Well! Caught up, for the first time on Brazilian soil. Perhaps it's time for some general observations.
On você, just mentioned: the textbooks lie. Almost everyone says você to me: Lica, his parents, Shirley-- in fact I haven't heard o senhor yet. Lica says things are changing-- he was brought up to say o senhor to elders, but never got used to being called o senhor himself-- he finds it strange. He says tú is used more in the South, and that te is sometimes used here, as in te amo, which I've seen in graffiti. But it's often used wrong: people mix você and te, or used 3rd-person verbs with tú.
Graffiti is more creative here-- more pictures, some quite elaborate. It's common to see romantic declarations-- less so here, however, than in Piracicaba.
Security is a big concern here. Doors are securely locked, you put iron grates on the windows, you lock up your car everywhere. Every bank has armed guards. At Rio airport you're handed a sheet of paper with advice on security, and even here I am advised to be careful with my camera. It's all quite annoying-- I want a camera as a tool for recording impressions, not as a security risk. And everyone says Rio is much worse.
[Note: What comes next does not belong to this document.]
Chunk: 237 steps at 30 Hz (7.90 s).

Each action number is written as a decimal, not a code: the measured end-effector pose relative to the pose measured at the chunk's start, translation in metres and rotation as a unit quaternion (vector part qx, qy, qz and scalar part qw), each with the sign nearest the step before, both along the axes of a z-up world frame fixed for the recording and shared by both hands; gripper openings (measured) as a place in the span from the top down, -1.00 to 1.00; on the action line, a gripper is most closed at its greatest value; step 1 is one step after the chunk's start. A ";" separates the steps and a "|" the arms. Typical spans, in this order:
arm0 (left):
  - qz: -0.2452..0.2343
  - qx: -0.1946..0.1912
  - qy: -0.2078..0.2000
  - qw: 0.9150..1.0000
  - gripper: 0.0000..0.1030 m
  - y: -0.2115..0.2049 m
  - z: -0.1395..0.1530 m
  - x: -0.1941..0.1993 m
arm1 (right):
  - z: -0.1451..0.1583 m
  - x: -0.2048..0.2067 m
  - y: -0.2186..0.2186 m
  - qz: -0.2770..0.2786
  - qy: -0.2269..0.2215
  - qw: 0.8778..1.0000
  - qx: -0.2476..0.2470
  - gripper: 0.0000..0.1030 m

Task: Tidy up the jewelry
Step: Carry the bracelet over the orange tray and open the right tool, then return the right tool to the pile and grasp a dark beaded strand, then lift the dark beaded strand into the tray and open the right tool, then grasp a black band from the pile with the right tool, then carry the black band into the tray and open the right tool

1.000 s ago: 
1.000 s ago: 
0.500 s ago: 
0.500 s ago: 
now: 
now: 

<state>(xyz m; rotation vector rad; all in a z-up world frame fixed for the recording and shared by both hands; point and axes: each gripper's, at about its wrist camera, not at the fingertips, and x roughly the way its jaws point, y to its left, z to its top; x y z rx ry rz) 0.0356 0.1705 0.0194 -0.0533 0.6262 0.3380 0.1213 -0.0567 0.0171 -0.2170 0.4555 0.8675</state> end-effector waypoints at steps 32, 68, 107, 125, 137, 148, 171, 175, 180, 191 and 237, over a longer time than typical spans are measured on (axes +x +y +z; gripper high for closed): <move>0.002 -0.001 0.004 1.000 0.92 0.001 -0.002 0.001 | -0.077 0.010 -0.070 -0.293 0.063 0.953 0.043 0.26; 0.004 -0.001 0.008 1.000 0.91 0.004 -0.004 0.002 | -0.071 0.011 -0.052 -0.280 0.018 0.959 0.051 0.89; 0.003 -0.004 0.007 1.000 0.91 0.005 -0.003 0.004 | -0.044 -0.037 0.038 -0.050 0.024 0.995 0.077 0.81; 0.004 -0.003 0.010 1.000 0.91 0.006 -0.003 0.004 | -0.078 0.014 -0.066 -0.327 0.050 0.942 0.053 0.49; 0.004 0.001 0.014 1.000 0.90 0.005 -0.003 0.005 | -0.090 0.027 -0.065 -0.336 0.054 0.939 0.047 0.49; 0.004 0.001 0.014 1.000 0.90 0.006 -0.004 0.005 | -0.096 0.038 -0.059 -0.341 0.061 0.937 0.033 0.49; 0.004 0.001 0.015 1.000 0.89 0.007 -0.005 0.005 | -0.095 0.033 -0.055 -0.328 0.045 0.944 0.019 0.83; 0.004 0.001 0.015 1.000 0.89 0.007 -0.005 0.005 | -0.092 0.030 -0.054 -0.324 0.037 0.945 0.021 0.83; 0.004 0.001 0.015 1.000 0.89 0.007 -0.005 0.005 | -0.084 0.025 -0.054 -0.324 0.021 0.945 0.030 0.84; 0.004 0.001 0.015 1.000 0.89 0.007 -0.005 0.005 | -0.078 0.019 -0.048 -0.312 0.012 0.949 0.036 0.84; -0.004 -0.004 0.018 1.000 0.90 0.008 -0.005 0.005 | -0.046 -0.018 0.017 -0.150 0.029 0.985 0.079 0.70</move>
Inflation is the other big problem here. It averages 25% per month. This leads to various accommodations. Your savings account bears a similar rate of interest. You pay for almost everything-- meals, gas (alcohol)-- with checks, since cash declines so fast in value. Any offer must be dated, or you might give a price in dollars. If something costs 100,000 cruzados, you might offer to pay 150,000 in 3 monthly installments; as they're worth, successively, 50K, 37K, and 28K, you might be better off. Lica just bought a textbook for 11,000 cruzados; a few months ago, a friend paid Cz$ 3,000. It's impossible to be certain if you're making more or less money than before; financial planning is an adventure... it's crazy.
There's quite a mixture of people-- black, white, brown, Japanese, Italian, German, Portuguese, whatever. Interracial couples are common. But class distinctions are evident. Menial jobs are likely to be held by blacks, for instance, while the students at the university are mostly 'white'-- in fact I saw only one black student. Very few blonds; Lica says there's more down south, where more Germans immigrated.